I cannot collect output of all Pool processes. Resulted dictionary probably contains output of 1 of 3 parallel processes (288 of 411 elements). Here is my code.
from itertools import repeat
from multiprocessing import Pool, Manager
def reader(entry, outcomes): #other args are constant
.............................................
#Some condition:
prediction = min(distances) + (mlc_data[min(distances)[1]],)
outcomes[entry_pairs[' '.join(entry)]] = prediction
return outcomes
manager = Manager()
outcomes = manager.dict()
with Pool(3) as p:
output = p.starmap(reader, zip(input[0], repeat(outcomes)))
p.close()
p.join()
Finally, I have only 288 of 411 elements in outcomes dictionary. From the other side, i have 411**2 elements in output, that probably means, that my code is not well optimized.

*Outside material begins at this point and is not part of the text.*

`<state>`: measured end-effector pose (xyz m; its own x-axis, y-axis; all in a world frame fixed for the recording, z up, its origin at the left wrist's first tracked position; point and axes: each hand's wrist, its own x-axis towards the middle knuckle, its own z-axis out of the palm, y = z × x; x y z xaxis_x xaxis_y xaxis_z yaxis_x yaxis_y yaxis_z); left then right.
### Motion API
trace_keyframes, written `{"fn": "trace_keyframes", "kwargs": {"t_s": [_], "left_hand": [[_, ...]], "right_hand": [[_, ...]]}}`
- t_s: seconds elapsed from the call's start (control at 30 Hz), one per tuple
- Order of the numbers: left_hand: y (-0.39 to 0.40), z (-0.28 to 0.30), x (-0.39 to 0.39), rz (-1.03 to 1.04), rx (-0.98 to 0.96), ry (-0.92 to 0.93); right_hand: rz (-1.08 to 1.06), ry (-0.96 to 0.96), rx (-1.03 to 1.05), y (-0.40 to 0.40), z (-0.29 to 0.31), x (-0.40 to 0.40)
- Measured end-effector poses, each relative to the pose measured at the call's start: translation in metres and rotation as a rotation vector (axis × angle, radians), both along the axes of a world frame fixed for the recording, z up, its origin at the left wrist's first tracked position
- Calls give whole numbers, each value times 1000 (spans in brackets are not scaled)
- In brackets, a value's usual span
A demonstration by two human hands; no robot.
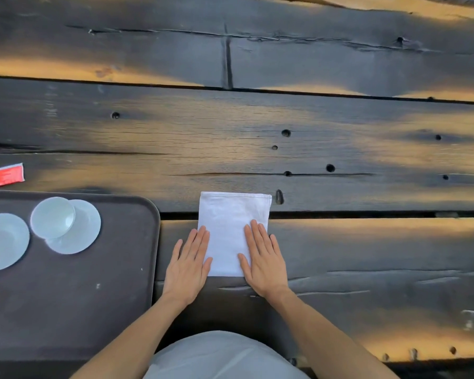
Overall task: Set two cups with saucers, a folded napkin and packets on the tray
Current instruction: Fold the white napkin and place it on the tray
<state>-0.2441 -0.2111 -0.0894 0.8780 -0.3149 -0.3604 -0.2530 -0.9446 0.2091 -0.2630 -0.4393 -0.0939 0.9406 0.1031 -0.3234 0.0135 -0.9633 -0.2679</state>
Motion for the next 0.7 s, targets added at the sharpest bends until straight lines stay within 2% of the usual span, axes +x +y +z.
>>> {"fn": "trace_keyframes", "kwargs": {"t_s": [0.2, 0.37, 0.43, 0.6, 0.7], "left_hand": [[-7, 17, 0, 18, 1, 48], [-5, 26, -19, -92, -136, 43], [-6, 30, -30, -160, -125, 15], [-21, 40, -34, -147, 31, -13], [-31, 48, -25, -169, 5, -18]], "right_hand": [[-43, 42, 26, -11, 10, -14], [-155, 32, 159, -16, 27, -43], [-119, 47, 156, -18, 34, -55], [-102, 99, 114, -25, 46, -47], [-85, 95, 108, -28, 52, -42]]}}
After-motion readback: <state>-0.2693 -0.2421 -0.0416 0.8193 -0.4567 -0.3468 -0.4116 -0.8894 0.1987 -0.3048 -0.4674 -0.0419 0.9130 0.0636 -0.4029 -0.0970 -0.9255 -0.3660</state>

You are returning the entire, ever-growing outcomes
dictionary with each call to reader. That is serialized, sent to the parent process, deserialized and then added to output
. That is a huge cost, especially considering that the manager is also moving the data between processes to keep the dict in sync. reader
could return prediction
and its key instead. Then let the parent process build the result dictionary. This also lets you test all of the returned keys to make sure there are no duplicates.
from itertools import repeat
from multiprocessing import Pool
def reader(entry): #other args are constant
#Some condition:
prediction = min_d:=min(distances) + (mlc_data[min_d[1]],)
return entry_pairs[' '.join(entry)], prediction
outcomes = {}
with Pool(3) as p:
for key, prediction in p.starmap(reader, zip(input[0], repeat(outcomes))):
if key in outcomes:
print("ERROR, key duplicated:", key)
else:
outcomes[key] = prediction